- TASK STATEMENT:
Copy out precisely the lines from the start of the data through the line with "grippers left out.", and keep pictures out of it.
== DATA SECTION ==
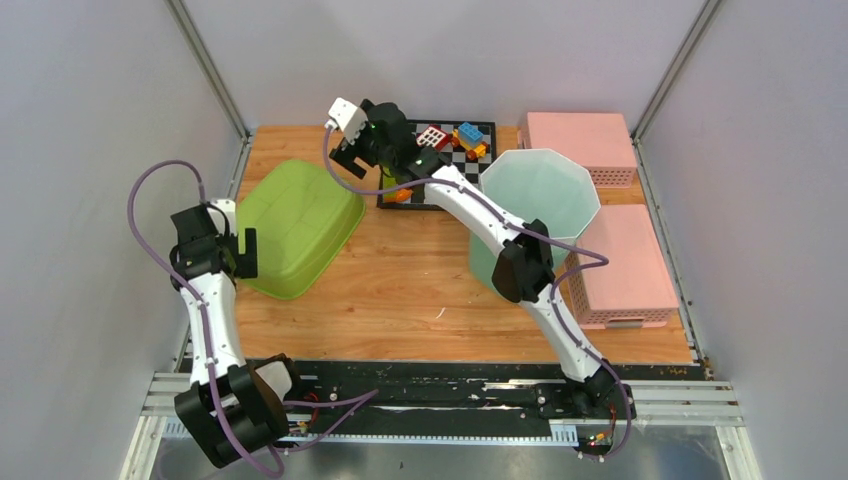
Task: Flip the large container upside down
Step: Move the container to the center of the board.
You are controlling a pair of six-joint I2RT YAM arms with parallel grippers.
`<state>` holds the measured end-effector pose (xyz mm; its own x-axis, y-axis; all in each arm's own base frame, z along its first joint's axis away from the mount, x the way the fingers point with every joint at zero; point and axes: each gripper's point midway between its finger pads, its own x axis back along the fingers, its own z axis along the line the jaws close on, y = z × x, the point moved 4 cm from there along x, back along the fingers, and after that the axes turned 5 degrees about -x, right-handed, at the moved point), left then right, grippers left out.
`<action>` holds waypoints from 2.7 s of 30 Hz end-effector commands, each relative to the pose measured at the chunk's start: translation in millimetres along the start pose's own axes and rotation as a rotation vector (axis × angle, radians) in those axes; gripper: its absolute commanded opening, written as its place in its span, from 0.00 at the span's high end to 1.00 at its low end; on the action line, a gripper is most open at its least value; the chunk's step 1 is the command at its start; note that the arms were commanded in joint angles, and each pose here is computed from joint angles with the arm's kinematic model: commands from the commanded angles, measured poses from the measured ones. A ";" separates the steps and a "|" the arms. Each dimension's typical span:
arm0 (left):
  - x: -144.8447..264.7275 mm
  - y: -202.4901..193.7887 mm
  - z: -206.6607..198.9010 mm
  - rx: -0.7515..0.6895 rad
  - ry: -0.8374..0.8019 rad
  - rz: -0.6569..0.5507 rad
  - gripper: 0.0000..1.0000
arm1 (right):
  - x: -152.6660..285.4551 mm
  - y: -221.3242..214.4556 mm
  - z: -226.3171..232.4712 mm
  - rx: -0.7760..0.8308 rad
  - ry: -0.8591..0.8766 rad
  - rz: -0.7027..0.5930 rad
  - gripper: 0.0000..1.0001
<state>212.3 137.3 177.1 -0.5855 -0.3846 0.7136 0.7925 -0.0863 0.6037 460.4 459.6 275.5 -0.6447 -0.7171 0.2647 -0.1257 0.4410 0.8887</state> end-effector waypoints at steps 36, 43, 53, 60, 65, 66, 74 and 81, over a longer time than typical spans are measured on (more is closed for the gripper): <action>-68.7 -23.3 22.0 -0.021 0.225 0.181 0.23 | -78.2 -128.7 76.1 -0.097 0.031 0.149 0.17; -95.7 5.9 14.5 -0.030 0.232 0.179 0.20 | -62.6 -141.5 64.4 -0.115 0.041 0.233 0.20; -127.7 53.2 1.5 -0.051 0.280 0.177 0.19 | -34.5 -146.1 68.3 -0.108 0.115 0.311 0.21; -150.6 95.0 -4.0 -0.099 0.317 0.176 0.18 | -28.9 -148.6 89.0 -0.130 0.243 0.323 0.22; -138.6 123.4 2.3 -0.075 0.329 0.127 0.16 | -28.4 -135.2 91.9 -0.134 0.276 0.304 0.21; -130.9 128.8 4.4 -0.065 0.325 0.104 0.15 | -27.2 -128.4 90.7 -0.134 0.278 0.291 0.21; -40.1 145.7 1.6 -0.044 0.147 -0.146 0.00 | 14.7 -39.6 67.6 -0.141 0.336 0.154 0.09; -2.6 73.0 -49.2 -0.294 -0.141 -0.217 0.00 | 104.8 0.3 66.3 -0.104 0.466 0.158 0.04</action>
<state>309.2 120.6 253.7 -0.7615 -0.4228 0.4913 0.6257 -0.2814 0.7276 395.1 447.7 213.5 -0.3465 -0.7665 0.5407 0.0981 0.5437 0.8336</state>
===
- RESPONSE FOR THIS EXERCISE:
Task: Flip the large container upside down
Step: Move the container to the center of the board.
You are controlling a pair of six-joint I2RT YAM arms with parallel grippers.
`<state>` holds the measured end-effector pose (xyz mm; its own x-axis, y-axis; all in each arm's own base frame, z along its first joint's axis away from the mount, x the way the fingers point with every joint at zero; point and axes: each gripper's point midway between its finger pads, its own x axis back along the fingers, its own z axis along the line the jaws close on, y = z × x, the point moved 4 cm from there along x, back along the fingers, and after that the axes turned 5 degrees about -x, right-handed, at the moved point), left then right, grippers left out.

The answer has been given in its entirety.